Era effettivamente la pelle di Aralar, ma completamente, assurdamente integra, perfettamente staccata dalla carne, e priva di una sola goccia di sangue, sia all’esterno che all’interno. Anche sulla neve intorno e sotto non si vedeva una sola goccia di sangue. Ed era ancora calda ed elastica, come appena tolta dal corpo.

Si vedevano i fori degli occhi, con le palpebre perfettamente integre e persino tutte le ciglia, e del pari si notavano chiaramente le unghie perfettamente attaccate alla pelle delle dita e dei piedi. Le mani sembravano dei perfetti guanti vuoti.

Non c’era nessun taglio in nessuna parte dell’epidermide, nessuna incisione, assolutamente niente. Era come se tutto l’interno del suo corpo fosse stata sfilato semplicemente fuori dagli orifizi, senza alcuna perdita di sangue, e senza lasciare alcuna traccia al suo interno. E tutto lasciando anche unghie e peli perfettamente attaccati.

In pratica, era qualcosa di orribilmente impossibile.

L’unica cosa che poté dire Velthur guardando Menkhu che continuava a rimanere a debita distanza fu: «Non è possibile….».

«É… è Aralar, vero? L’hanno scuoiato vivo? Ma come hanno fatto a non lasciare il sangue? A non lasciare tagli? Come l’hanno tirato fuori dalla sua pelle?».

«Menkhu, non lo so…. quello che vedo supera le capacità di qualsiasi Uomo. Ma chi ha fatto questo deve essere ancora nei paraggi, perché la pelle è ancora calda. E le urla che ho sentito prima…. Voi avete visto qualcuno? Dove eravate quando si sono sentite quelle urla laceranti nel bosco? Sicuramente era lui mentre veniva scuoiato».
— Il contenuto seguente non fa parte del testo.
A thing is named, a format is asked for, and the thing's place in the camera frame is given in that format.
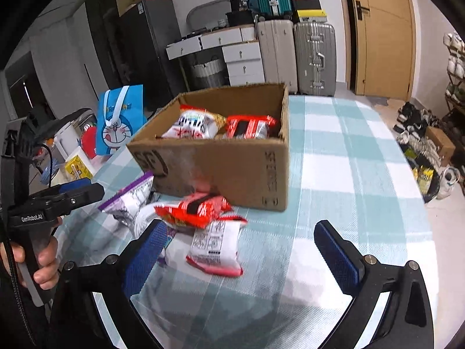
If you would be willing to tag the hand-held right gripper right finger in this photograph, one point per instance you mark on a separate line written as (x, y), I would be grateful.
(338, 258)

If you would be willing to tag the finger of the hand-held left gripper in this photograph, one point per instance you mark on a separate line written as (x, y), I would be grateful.
(83, 195)
(76, 185)

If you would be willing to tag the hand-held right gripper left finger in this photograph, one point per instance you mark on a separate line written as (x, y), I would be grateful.
(145, 258)

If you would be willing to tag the grey and white snack packet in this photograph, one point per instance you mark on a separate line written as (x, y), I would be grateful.
(150, 221)

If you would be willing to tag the purple and white snack packet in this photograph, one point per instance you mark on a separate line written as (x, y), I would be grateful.
(127, 198)

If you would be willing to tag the red and black snack packet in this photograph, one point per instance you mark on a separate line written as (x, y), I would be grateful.
(250, 127)
(196, 209)

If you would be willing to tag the white red-edged snack packet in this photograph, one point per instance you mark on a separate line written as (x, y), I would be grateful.
(216, 247)

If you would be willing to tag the brown cardboard box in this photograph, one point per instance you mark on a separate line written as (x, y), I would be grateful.
(225, 174)

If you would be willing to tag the white and red snack packet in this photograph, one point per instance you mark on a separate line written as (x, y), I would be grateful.
(192, 121)

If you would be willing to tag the person's left hand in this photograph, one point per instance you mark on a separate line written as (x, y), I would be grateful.
(49, 265)

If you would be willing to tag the red round object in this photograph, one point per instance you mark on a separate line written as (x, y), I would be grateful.
(89, 141)

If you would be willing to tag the white kettle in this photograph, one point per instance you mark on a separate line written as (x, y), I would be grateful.
(69, 138)

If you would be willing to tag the blue cartoon tote bag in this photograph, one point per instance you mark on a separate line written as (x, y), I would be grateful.
(120, 127)

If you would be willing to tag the pile of shoes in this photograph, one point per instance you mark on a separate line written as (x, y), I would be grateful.
(417, 134)

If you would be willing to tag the black refrigerator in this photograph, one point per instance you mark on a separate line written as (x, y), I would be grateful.
(149, 51)

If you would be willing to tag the small cardboard floor box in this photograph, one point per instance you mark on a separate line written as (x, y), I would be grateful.
(441, 145)

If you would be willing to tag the grey laundry basket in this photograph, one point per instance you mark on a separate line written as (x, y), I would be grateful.
(209, 72)

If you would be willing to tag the silver suitcase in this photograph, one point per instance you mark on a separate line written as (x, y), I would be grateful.
(314, 58)

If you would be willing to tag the white drawer dresser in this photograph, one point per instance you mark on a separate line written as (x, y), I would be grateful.
(241, 58)

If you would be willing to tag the white suitcase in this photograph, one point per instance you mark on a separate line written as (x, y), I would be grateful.
(278, 54)

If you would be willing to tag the shoe rack with shoes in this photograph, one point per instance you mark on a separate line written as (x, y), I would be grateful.
(456, 76)

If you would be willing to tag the wooden door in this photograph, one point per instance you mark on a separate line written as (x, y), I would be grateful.
(381, 32)

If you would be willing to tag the yellow and black shoe box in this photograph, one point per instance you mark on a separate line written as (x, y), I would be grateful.
(310, 15)

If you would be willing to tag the black pouch with white print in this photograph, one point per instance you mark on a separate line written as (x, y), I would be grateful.
(239, 2)

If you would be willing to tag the grey arched frame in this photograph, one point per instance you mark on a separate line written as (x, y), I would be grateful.
(203, 11)

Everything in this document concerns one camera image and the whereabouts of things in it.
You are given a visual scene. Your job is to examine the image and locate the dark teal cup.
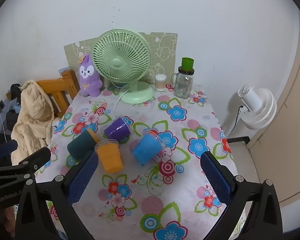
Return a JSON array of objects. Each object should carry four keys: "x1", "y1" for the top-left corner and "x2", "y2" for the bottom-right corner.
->
[{"x1": 67, "y1": 129, "x2": 100, "y2": 161}]

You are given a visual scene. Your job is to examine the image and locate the white fan cable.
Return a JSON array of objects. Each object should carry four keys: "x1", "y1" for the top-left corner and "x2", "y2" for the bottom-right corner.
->
[{"x1": 113, "y1": 84, "x2": 131, "y2": 118}]

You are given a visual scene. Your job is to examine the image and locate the orange cup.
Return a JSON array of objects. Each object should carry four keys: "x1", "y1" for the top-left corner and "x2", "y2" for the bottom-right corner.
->
[{"x1": 94, "y1": 139, "x2": 124, "y2": 173}]

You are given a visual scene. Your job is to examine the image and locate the purple plush bunny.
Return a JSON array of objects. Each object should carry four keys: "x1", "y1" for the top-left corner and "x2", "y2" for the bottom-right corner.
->
[{"x1": 77, "y1": 54, "x2": 102, "y2": 97}]

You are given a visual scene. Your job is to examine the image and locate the wooden chair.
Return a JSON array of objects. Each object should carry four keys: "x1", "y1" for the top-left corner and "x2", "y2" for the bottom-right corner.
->
[{"x1": 6, "y1": 69, "x2": 80, "y2": 118}]

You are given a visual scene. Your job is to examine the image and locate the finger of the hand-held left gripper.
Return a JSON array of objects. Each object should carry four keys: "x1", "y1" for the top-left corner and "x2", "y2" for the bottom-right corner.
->
[
  {"x1": 0, "y1": 140, "x2": 18, "y2": 157},
  {"x1": 0, "y1": 147, "x2": 52, "y2": 180}
]

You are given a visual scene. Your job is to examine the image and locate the green desk fan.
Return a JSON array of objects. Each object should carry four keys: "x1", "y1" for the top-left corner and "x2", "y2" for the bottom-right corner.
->
[{"x1": 92, "y1": 29, "x2": 155, "y2": 104}]

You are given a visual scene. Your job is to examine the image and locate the green patterned board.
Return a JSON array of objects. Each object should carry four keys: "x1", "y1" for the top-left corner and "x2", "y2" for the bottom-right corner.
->
[{"x1": 64, "y1": 32, "x2": 178, "y2": 86}]

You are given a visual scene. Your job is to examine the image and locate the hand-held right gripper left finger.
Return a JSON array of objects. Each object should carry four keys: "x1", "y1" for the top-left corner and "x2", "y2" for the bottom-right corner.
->
[{"x1": 15, "y1": 151, "x2": 99, "y2": 240}]

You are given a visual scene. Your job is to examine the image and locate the floral tablecloth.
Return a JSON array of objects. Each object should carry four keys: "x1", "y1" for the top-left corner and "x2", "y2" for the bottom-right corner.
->
[{"x1": 35, "y1": 83, "x2": 240, "y2": 240}]

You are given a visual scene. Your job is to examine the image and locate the white floor fan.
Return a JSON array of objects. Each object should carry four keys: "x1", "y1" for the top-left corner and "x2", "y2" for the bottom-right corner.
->
[{"x1": 238, "y1": 85, "x2": 277, "y2": 130}]

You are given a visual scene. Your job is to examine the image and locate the blue cup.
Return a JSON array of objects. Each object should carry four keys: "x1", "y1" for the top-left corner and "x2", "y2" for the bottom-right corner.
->
[{"x1": 131, "y1": 130, "x2": 167, "y2": 166}]

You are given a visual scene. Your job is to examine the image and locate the dark clothes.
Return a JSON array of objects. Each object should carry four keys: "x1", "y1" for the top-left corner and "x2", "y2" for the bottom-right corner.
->
[{"x1": 0, "y1": 83, "x2": 23, "y2": 155}]

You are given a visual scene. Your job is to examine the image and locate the beige wardrobe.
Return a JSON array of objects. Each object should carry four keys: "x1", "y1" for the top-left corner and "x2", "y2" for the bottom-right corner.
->
[{"x1": 249, "y1": 12, "x2": 300, "y2": 207}]

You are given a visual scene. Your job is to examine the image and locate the purple cup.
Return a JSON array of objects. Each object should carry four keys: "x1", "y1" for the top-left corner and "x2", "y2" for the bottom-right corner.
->
[{"x1": 104, "y1": 116, "x2": 132, "y2": 139}]

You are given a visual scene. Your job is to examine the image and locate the glass jar with green lid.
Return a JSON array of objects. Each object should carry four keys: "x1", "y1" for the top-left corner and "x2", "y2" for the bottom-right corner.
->
[{"x1": 170, "y1": 57, "x2": 195, "y2": 98}]

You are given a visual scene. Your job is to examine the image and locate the beige padded jacket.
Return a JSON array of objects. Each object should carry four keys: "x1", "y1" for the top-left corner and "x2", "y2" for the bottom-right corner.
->
[{"x1": 11, "y1": 79, "x2": 56, "y2": 165}]

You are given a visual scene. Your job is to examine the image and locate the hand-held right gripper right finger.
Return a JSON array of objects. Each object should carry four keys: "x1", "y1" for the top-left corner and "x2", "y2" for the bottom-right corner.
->
[{"x1": 200, "y1": 151, "x2": 283, "y2": 240}]

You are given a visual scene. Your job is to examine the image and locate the cotton swab container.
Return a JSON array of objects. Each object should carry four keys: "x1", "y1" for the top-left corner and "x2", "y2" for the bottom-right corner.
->
[{"x1": 155, "y1": 74, "x2": 167, "y2": 92}]

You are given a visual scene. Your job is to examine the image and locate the black fan cable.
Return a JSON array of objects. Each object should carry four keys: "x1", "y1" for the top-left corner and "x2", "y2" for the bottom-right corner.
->
[{"x1": 229, "y1": 105, "x2": 243, "y2": 137}]

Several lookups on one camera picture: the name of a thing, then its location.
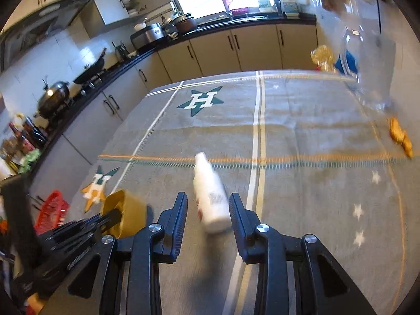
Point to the white plastic bottle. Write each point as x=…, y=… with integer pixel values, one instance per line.
x=211, y=200

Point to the brown cooking pot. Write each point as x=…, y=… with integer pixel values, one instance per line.
x=183, y=24

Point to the black wok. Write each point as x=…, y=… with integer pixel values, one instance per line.
x=90, y=70

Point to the open dish shelf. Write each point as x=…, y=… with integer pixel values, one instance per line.
x=131, y=6

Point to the silver electric cooker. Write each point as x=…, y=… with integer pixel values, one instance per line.
x=147, y=36

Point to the small white green box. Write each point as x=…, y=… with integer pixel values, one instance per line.
x=290, y=9

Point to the olive plastic container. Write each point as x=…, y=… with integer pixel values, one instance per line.
x=131, y=210

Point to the black kitchen countertop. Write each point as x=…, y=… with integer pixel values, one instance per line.
x=262, y=20

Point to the red label sauce bottle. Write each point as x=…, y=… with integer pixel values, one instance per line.
x=18, y=137

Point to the yellow plastic bag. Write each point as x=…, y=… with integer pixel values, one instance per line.
x=323, y=59

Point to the red plastic basket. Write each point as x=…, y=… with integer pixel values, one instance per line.
x=52, y=210

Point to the blue plastic bag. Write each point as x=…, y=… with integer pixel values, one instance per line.
x=349, y=64

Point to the green cloth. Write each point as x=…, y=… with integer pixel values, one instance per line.
x=31, y=160

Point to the orange peel pieces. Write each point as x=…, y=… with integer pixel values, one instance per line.
x=398, y=134

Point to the beige lower kitchen cabinets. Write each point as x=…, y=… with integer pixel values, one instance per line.
x=213, y=52

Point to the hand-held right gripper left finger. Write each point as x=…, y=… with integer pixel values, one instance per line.
x=177, y=229

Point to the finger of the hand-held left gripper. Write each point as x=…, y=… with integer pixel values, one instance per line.
x=105, y=220

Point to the glass range hood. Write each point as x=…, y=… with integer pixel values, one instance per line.
x=32, y=29

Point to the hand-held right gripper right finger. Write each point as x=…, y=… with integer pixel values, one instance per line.
x=239, y=229

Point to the grey star-print tablecloth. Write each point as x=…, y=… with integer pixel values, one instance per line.
x=295, y=137

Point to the glass pitcher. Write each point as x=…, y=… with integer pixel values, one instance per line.
x=374, y=72

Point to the dark sauce bottle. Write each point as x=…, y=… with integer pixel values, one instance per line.
x=36, y=134

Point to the dark kettle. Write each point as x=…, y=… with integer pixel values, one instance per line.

«No, Velthur! No! Le urla le abbiamo sentite dopo aver trovato la sua pelle, non prima! Noi eravamo qui, che stavamo cercando di capire cosa è successo! È stato quando abbiamo capito cosa avevamo di fronte, e poi abbiamo sentito le urla, che gli altri sono impazziti di terrore e sono fuggiti! Non so neanche perché non sono fuggito anche io. Sapevo che eri da solo nel bosco, e ho pensato solo a ritrovarti per farti vedere questo e…. quell’altra cosa più in là».

Indicò un punto nel bosco, alla sua sinistra, dove c’era una sorta di piccola infossatura, e nella quale apparentemente c’era solo la neve.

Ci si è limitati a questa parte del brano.